→ **DATA EXCERPT**
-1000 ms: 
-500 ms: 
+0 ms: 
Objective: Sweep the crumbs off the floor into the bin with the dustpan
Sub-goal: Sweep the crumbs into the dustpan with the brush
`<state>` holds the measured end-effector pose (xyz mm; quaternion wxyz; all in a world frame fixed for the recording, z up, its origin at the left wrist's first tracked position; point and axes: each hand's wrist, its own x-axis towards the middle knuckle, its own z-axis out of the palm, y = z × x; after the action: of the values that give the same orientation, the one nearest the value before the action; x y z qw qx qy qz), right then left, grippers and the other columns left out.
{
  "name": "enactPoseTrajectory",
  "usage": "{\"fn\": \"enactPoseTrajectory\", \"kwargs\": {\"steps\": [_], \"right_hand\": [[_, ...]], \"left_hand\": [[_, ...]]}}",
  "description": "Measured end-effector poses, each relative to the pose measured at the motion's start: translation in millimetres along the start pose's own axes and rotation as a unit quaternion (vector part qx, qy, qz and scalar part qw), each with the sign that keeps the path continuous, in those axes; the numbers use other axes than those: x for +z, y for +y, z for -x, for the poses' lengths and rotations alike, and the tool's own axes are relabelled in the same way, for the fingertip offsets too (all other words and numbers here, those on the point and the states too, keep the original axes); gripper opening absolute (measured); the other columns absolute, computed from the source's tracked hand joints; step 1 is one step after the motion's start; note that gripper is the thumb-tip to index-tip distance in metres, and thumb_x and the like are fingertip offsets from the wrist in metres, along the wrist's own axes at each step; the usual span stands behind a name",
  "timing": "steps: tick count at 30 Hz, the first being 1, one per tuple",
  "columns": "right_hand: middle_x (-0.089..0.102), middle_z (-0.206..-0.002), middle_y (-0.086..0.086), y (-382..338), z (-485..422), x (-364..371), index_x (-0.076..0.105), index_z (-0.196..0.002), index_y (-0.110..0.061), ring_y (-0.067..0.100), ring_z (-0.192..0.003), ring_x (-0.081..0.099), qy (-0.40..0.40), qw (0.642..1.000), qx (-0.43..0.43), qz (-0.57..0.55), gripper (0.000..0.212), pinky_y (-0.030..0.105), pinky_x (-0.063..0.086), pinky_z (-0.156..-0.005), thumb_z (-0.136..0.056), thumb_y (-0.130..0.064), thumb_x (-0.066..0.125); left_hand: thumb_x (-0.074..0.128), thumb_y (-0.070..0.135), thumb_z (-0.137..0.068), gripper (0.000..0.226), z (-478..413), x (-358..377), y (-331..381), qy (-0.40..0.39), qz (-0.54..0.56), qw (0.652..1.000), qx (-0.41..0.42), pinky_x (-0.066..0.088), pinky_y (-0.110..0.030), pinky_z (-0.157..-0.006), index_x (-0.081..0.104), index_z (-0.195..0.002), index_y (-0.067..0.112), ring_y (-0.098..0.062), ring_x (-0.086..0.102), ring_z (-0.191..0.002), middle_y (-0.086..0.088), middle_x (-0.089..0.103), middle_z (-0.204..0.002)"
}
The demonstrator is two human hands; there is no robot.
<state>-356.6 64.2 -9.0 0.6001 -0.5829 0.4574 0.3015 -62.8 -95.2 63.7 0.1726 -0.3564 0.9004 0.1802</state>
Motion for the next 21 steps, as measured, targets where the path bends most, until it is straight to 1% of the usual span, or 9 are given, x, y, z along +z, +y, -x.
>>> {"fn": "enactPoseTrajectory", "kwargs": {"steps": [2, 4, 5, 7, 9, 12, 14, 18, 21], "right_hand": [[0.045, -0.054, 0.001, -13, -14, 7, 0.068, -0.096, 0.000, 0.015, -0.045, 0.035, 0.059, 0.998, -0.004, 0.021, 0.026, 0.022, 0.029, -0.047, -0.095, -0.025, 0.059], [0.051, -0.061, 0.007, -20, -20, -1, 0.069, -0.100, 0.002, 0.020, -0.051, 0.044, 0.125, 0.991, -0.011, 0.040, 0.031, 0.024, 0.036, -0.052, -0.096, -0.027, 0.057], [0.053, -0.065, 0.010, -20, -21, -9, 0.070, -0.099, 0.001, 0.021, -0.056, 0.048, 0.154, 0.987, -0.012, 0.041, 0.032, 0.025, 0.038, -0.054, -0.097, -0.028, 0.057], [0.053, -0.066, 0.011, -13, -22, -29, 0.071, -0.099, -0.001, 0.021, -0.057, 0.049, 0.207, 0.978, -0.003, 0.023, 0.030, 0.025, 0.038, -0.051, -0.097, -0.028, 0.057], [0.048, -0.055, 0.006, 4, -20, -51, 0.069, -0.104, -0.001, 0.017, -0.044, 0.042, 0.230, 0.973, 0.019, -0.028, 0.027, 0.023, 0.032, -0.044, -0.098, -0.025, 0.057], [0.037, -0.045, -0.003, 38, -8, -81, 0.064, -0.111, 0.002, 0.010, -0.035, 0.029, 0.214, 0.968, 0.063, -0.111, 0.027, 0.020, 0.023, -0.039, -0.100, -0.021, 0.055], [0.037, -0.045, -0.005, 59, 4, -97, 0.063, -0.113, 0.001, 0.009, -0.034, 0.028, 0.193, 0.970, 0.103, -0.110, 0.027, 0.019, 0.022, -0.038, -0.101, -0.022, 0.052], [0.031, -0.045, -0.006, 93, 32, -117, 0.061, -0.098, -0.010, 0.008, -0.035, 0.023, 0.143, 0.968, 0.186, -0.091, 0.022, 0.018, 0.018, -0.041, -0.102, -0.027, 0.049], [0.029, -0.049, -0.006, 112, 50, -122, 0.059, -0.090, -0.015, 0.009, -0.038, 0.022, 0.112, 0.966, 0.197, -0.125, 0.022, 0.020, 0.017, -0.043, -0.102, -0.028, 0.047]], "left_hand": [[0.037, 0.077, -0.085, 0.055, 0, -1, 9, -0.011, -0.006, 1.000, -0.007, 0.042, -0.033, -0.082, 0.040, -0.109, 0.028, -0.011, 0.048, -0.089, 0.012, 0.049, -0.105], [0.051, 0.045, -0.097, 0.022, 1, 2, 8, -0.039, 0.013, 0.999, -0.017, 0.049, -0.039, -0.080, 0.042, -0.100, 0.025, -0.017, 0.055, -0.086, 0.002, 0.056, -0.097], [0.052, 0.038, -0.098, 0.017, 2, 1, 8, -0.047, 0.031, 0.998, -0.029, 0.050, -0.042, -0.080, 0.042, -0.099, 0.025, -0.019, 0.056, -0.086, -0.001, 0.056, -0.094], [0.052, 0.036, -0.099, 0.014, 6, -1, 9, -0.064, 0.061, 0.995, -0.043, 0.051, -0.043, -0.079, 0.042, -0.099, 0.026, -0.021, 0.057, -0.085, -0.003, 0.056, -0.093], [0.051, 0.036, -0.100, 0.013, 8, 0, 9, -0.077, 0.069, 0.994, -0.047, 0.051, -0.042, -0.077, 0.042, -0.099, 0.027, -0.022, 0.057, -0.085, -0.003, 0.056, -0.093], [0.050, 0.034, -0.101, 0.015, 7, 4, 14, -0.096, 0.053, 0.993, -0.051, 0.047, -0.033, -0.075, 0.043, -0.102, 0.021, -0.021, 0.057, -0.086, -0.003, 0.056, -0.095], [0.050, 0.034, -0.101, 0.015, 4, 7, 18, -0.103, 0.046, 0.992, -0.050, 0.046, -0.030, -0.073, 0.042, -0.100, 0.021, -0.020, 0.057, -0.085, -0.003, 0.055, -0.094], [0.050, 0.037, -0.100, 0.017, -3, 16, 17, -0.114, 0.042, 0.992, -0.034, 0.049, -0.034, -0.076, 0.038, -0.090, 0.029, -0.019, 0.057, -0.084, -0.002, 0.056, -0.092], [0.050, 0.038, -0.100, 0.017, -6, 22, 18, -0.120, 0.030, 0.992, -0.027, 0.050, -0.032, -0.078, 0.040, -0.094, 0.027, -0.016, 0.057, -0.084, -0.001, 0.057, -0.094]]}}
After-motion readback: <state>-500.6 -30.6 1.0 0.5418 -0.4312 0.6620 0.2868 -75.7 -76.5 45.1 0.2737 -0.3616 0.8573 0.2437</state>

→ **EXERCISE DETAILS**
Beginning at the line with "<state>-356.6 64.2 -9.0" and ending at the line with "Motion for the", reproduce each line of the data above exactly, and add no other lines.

→ **OUTPUT FOR THIS TASK**
<state>-356.6 64.2 -9.0 0.6001 -0.5829 0.4574 0.3015 -62.8 -95.2 63.7 0.1726 -0.3564 0.9004 0.1802</state>
Motion for the next 21 steps, as measured, targets where the path bends most, until it is straight to 1% of the usual span, or 9 are given, x, y, z along +z, +y, -x.

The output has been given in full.